With Brecht’s instruction that music should interrupt epic theatre, it was right that artists with live musical performances should close each on-stage act before the films of Nightshift International and this informed the selection of Helmut Lemke, Raphael Mura and the band Lost Under Heaven. Lemke is an artist who consistently disrupts our expectations of the possibilities of art through a sustained dynamic practice of nearly 40 years. This includes creating manifestos, sheet music for birds and environmental activism. For the evening he proposed to perform a recital of several of Brecht’s works, from poems to songs, bridging the historical significance of the past to the present.

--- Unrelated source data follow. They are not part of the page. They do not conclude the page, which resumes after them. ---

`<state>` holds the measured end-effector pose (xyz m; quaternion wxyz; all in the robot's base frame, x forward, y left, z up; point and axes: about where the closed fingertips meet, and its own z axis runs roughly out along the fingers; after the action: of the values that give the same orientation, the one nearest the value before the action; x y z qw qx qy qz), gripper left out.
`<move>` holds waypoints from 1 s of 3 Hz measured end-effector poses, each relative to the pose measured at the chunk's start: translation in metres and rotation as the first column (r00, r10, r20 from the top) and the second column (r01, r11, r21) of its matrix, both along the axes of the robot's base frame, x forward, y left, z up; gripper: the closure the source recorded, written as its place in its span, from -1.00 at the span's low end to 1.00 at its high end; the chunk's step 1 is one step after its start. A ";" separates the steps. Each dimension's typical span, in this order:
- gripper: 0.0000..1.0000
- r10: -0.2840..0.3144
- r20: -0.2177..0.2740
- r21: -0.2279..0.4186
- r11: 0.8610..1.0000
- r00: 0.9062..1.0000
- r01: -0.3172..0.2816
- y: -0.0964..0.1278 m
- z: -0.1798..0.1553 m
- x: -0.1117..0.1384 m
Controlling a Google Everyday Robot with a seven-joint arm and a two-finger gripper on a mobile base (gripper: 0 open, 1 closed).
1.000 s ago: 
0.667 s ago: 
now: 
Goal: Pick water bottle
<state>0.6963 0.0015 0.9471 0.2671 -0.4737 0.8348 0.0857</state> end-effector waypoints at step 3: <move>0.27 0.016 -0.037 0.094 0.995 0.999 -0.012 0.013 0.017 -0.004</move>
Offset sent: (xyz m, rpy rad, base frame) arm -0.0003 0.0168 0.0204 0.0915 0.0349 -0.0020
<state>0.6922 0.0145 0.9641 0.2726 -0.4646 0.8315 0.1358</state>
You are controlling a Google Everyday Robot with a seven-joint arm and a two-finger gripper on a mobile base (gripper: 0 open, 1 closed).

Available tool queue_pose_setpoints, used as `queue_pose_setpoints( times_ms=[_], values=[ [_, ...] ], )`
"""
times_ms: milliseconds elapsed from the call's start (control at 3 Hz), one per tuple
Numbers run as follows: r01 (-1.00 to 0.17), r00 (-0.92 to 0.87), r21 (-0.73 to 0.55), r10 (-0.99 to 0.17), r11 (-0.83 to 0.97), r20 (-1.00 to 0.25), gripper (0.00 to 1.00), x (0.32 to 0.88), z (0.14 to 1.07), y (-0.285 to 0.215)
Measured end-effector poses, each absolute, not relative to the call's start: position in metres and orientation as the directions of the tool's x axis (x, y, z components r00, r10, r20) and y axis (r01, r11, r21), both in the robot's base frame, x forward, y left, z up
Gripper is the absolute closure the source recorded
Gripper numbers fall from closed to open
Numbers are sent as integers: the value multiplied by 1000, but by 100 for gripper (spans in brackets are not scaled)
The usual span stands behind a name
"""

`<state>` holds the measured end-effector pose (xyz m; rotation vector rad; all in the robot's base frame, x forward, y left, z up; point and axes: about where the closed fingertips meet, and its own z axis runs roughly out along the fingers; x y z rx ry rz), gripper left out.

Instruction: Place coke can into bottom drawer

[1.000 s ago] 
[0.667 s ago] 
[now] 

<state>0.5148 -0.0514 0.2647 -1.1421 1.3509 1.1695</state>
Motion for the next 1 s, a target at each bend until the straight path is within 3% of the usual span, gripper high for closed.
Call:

Lizz Brady created a collaboration with musician Raphael Mura, having worked together before on moving image and musical performances. Brady proposed to produce the visuals to background Mura’s foregrounded performance as ‘No Mercury’. The combination of film projection and the energy of the on-stage performance would provide a fitting multi-media, aural sensory close to the second act. Bringing the whole event to a close, Brady, Mullen and I wanted to showcase one of the most talented bands Manchester currently has to offer (and in the spirit of those nights 40 years ago) in Lost Under Heaven. Operating between art and music, they would bring their loved-up sensuality to the now minimal stage consisting of two guitars and a drum kit through the smoky haze that would later leave with the audience.
And so, we arrive where we began. This was a night that brought many creatively diverse artists and artworks together and showed those 188-audience members the artistic potential of the Greater Manchester region while referencing historical legacies of over 80 years. The end of this first edition of PROFORMA signals the start of many more editions to come. Embracing the specific context of each new site while exhibiting different artists and commissions, the festival will hopefully become part of the rich creative tapestry of the region, the ephemeral smoke of the first edition turning into physical threads of future festivals to create this tapestry. All for the sake of form.